It seems they made sneak attack more deadly, but make advantage harder to get. It will take some time to see exactly how it works out over time, but I can see the rogue as the guy that doesn't go directly into combat but sneaks around to the bbeg behind the lines and one shots him while he is concentrating on the guys out in the open in front.
 My only worry is that it's pretty powerful...enough more powerful than the traditional +2 that I wonder if it won't throw some stuff.


It's roughly equivalent to the old +/-4 (see the charts someone posted above), slightly more in the midrange on DCs, and substantially less in the extremes.
As far as we know the Advantage/Disdvantage system will cover the ability of the rogue to do sneak attack. As it stands now, the rogue has to hide and then attack from hiding. So, sneak attack every other round, averages currently to 10d6 a round. Nothing new here. Now, as I said elsewhere, a rogues' party could cleverly make use of conditions that grant advantage and then the rogue can go on a killing spree ala jack the ripper.
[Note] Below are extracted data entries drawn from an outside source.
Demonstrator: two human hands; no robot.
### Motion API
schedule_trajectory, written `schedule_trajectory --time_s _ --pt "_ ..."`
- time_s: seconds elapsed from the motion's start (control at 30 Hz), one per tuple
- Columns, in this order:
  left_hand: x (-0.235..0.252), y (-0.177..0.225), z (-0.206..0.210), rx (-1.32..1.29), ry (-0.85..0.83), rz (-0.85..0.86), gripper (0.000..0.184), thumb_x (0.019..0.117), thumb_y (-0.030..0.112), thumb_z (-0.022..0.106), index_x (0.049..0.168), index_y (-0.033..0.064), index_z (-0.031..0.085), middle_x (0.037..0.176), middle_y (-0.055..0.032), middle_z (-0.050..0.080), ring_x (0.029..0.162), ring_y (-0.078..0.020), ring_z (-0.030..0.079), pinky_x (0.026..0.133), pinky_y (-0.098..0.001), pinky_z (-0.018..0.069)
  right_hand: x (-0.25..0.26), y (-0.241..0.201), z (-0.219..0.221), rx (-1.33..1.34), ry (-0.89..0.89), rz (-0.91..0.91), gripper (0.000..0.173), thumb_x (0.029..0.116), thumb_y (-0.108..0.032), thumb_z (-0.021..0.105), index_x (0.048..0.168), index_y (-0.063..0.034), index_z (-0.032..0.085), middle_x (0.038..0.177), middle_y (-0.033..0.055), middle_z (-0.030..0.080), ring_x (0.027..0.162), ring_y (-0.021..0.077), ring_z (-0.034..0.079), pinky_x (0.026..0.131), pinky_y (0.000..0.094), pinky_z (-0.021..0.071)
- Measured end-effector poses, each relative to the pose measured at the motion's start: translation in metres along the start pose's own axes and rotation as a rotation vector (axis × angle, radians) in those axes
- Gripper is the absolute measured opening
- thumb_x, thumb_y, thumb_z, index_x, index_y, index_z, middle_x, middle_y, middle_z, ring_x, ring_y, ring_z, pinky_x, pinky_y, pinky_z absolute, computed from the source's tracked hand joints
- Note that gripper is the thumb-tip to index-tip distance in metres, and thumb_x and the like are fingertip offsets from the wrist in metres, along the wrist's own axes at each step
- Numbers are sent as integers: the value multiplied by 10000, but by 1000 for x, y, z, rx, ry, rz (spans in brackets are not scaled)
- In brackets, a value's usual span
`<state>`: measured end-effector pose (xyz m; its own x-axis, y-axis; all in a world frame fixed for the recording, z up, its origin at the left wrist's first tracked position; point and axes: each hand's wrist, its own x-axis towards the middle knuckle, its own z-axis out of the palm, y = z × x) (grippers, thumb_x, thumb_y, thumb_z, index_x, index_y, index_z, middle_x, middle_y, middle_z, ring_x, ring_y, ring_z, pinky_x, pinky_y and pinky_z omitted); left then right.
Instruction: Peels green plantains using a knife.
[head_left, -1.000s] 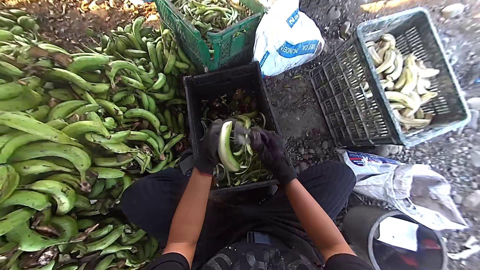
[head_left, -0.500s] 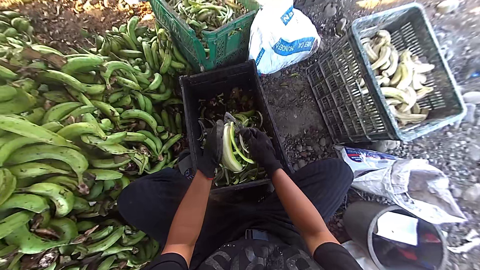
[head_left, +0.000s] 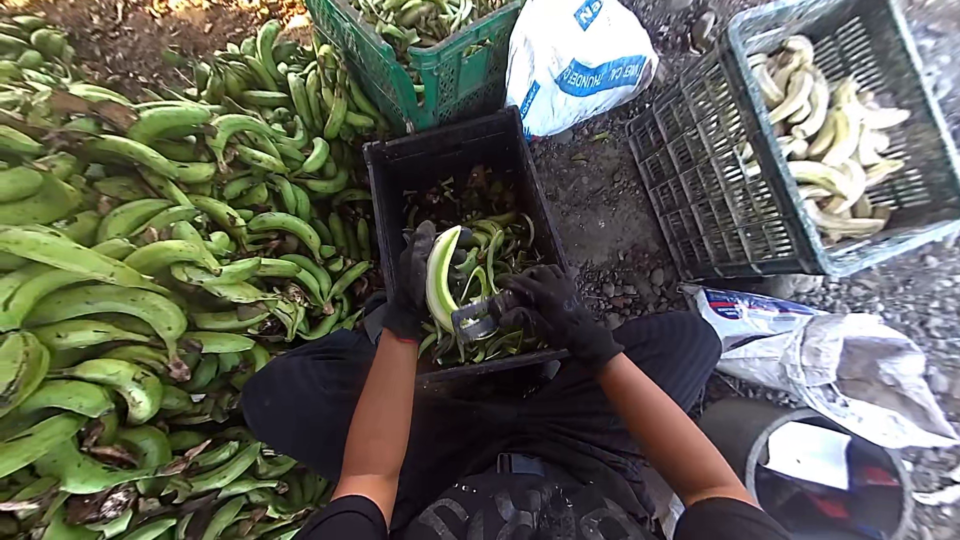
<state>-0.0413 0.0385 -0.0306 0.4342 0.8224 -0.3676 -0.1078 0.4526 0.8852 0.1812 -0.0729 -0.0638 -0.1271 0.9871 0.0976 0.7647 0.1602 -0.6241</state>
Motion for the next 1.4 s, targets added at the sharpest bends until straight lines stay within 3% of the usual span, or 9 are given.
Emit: schedule_trajectory --time_s 0.23,0.37,0.5,0.63,0.83,1.0,1.13,1.27,1.4 --pt "4 -12 2 201 52 1 568 1079 539 260 1309 181 636 954 -59 715 674 -139 649 586 -304 561 5 -14 4 -18 -118 194 497 926 -532 648 1330 -246 690 1236 224 653 1202 473 564 911 679 441" --pt "4 -26 -2 416 131 90 597 1069 585 268 1359 180 597 1168 -78 686 986 -182 675 835 -455 578 36 -17 27 186 88 613 581 1000 -636 466 1266 -176 699 1184 174 691 1146 378 632 923 634 494" --pt "-5 -14 -11 292 224 35 586 1049 619 332 1319 189 624 1035 -59 721 787 -177 690 666 -372 596 38 18 35 544 229 768 604 1088 -517 321 1310 -45 626 1180 195 681 1090 323 652 958 583 500" --pt "3 -9 -44 697 413 16 552 989 515 610 1426 180 560 1190 -132 692 972 -280 695 867 -521 568 -18 57 27 709 168 737 524 1074 -567 323 1398 -226 555 1188 48 678 919 197 647 752 466 544" --pt "22 -24 -22 1398 199 -456 534 1068 425 473 1350 -18 568 1342 -283 584 1297 -430 537 1085 -620 386 -55 69 35 1233 339 1088 788 1032 -708 143 1281 -134 621 881 134 699 694 278 667 598 468 570" --pt "76 -6 81 701 206 -85 529 1064 452 477 1257 -25 601 1119 -231 653 992 -329 643 871 -517 532 -52 70 45 1340 339 888 512 1119 -471 259 1415 -114 475 1066 98 708 691 181 657 605 346 568" --pt "98 54 224 -87 -397 12 525 1080 526 301 1390 132 459 1121 -100 704 979 -241 717 835 -419 614 -57 62 32 1331 375 808 487 1129 -400 250 1405 -62 466 1027 102 676 722 160 649 622 323 567" --pt "114 31 217 589 -563 61 495 1111 408 327 1489 111 447 1277 -133 658 1057 -249 686 893 -424 577 -34 -25 -45 1107 327 1287 558 1141 -323 85 1366 -58 522 962 85 616 754 165 587 740 332 518" --pt "130 -18 119 1344 -180 98 573 1070 426 475 1476 23 475 1388 -279 565 1297 -424 549 1093 -611 405 -76 81 48 1468 365 884 663 1104 -529 111 1326 -39 499 911 117 655 749 220 646 665 408 569"
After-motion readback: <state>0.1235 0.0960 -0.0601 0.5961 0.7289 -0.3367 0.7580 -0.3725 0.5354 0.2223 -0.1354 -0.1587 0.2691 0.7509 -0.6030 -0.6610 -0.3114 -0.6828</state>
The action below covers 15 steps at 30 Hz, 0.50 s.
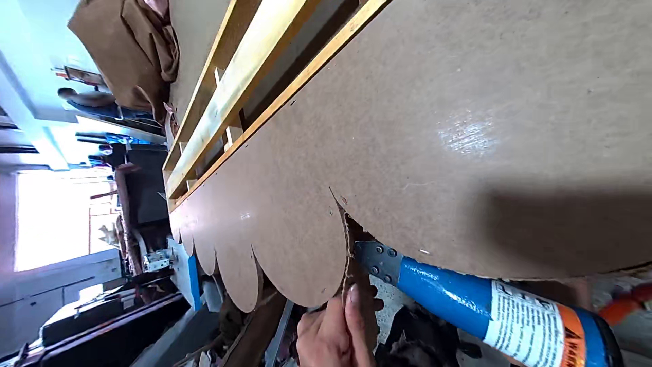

That would be awesome for everyone IMO. The rogue is very much more bursty as it stands currently.

That's not to say us clever playtesters won't say: "so, we've abused the crap outta the conditions for granting advantage and slaughtered armies of orcs, goblins, etc. because of this. probably best to tone it down in our opinion."

What party wouldn't love to see the rogue get a gleeful grin on their face as they rip out the hearts of your enemies while their dazed? I get the chuckles thinking about it.  
The real trick with adv. and dis. is the increased chance of critically hitting or missing. It also DOES NOT scale linearly with increased threat ranges. So if they start putting in 18-20 critical weapons that do less die of damage than say a 20 only crit. weapon, then depending on how easy it is to get advantage the lower die/higer crit weapon could be more optimal.

but math like that shold be held back until the full equipment stuff gets put into test.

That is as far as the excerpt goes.